Output the records that follow exactly as they are written.

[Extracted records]
++++
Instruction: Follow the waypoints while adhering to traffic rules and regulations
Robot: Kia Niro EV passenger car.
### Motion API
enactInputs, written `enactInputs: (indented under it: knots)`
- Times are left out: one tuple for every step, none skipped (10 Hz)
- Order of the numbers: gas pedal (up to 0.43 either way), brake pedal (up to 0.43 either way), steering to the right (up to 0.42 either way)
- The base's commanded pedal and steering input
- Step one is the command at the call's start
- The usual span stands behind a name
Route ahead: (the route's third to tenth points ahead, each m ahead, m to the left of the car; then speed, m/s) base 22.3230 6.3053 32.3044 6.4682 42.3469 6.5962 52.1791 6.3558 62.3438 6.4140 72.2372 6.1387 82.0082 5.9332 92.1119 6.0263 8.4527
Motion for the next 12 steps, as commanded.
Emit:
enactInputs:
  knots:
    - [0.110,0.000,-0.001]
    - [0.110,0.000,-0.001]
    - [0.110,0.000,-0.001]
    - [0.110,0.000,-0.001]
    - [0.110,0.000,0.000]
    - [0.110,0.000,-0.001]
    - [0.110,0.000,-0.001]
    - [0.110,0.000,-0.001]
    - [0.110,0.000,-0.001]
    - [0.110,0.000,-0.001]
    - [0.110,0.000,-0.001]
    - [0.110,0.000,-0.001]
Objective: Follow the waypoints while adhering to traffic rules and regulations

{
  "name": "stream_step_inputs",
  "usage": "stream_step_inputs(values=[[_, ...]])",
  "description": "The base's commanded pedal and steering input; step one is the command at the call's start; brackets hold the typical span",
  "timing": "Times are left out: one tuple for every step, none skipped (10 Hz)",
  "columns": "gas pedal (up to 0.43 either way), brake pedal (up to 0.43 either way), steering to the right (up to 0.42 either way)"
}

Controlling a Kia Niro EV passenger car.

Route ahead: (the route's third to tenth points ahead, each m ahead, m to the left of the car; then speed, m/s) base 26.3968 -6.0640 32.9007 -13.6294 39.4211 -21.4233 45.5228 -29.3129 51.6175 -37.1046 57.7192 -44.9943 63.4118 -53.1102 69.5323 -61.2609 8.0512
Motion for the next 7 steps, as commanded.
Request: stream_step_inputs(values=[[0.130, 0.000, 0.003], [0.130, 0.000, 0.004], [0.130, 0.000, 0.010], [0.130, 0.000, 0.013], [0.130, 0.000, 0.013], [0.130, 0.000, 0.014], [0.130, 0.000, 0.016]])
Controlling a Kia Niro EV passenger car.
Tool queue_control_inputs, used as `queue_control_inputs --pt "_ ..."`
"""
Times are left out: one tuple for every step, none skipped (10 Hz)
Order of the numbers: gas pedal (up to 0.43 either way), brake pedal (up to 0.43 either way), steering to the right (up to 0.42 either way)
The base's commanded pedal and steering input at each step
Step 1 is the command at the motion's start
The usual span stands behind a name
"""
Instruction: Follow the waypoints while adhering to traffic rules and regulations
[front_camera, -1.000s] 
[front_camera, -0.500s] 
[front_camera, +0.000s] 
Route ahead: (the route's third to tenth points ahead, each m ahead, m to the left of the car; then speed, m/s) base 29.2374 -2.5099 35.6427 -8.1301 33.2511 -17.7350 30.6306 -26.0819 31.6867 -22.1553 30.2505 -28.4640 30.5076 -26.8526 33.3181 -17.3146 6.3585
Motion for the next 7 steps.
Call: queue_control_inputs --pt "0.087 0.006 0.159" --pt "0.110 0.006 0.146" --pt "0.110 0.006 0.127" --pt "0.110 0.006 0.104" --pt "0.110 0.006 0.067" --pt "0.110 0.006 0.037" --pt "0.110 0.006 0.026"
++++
WORKED SOLUTION ▸
Instruction: Follow the waypoints while adhering to traffic rules and regulations
Robot: Kia Niro EV passenger car.
### Motion API
enactInputs, written `enactInputs: (indented under it: knots)`
- Times are left out: one tuple for every step, none skipped (10 Hz)
- Order of the numbers: gas pedal (up to 0.43 either way), brake pedal (up to 0.43 either way), steering to the right (up to 0.42 either way)
- The base's commanded pedal and steering input
- Step one is the command at the call's start
- The usual span stands behind a name
Route ahead: (the route's third to tenth points ahead, each m ahead, m to the left of the car; then speed, m/s) base 22.3230 6.3053 32.3044 6.4682 42.3469 6.5962 52.1791 6.3558 62.3438 6.4140 72.2372 6.1387 82.0082 5.9332 92.1119 6.0263 8.4527
Motion for the next 12 steps, as commanded.
Emit:
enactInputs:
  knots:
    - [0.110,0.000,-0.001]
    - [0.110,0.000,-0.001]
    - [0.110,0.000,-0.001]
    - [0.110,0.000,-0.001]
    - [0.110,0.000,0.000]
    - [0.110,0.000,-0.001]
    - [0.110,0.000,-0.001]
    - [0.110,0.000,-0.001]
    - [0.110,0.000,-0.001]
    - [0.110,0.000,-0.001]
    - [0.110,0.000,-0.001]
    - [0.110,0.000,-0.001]
Objective: Follow the waypoints while adhering to traffic rules and regulations

{
  "name": "stream_step_inputs",
  "usage": "stream_step_inputs(values=[[_, ...]])",
  "description": "The base's commanded pedal and steering input; step one is the command at the call's start; brackets hold the typical span",
  "timing": "Times are left out: one tuple for every step, none skipped (10 Hz)",
  "columns": "gas pedal (up to 0.43 either way), brake pedal (up to 0.43 either way), steering to the right (up to 0.42 either way)"
}

Controlling a Kia Niro EV passenger car.

Route ahead: (the route's third to tenth points ahead, each m ahead, m to the left of the car; then speed, m/s) base 26.3968 -6.0640 32.9007 -13.6294 39.4211 -21.4233 45.5228 -29.3129 51.6175 -37.1046 57.7192 -44.9943 63.4118 -53.1102 69.5323 -61.2609 8.0512
Motion for the next 7 steps, as commanded.
Request: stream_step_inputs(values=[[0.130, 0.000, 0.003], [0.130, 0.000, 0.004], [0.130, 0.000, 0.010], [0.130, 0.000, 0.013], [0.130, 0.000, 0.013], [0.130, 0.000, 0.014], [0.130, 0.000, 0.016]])
Controlling a Kia Niro EV passenger car.
Tool queue_control_inputs, used as `queue_control_inputs --pt "_ ..."`
"""
Times are left out: one tuple for every step, none skipped (10 Hz)
Order of the numbers: gas pedal (up to 0.43 either way), brake pedal (up to 0.43 either way), steering to the right (up to 0.42 either way)
The base's commanded pedal and steering input at each step
Step 1 is the command at the motion's start
The usual span stands behind a name
"""
Instruction: Follow the waypoints while adhering to traffic rules and regulations
[front_camera, -1.000s] 
[front_camera, -0.500s] 
[front_camera, +0.000s] 
Route ahead: (the route's third to tenth points ahead, each m ahead, m to the left of the car; then speed, m/s) base 29.2374 -2.5099 35.6427 -8.1301 33.2511 -17.7350 30.6306 -26.0819 31.6867 -22.1553 30.2505 -28.4640 30.5076 -26.8526 33.3181 -17.3146 6.3585
Motion for the next 7 steps.
Call: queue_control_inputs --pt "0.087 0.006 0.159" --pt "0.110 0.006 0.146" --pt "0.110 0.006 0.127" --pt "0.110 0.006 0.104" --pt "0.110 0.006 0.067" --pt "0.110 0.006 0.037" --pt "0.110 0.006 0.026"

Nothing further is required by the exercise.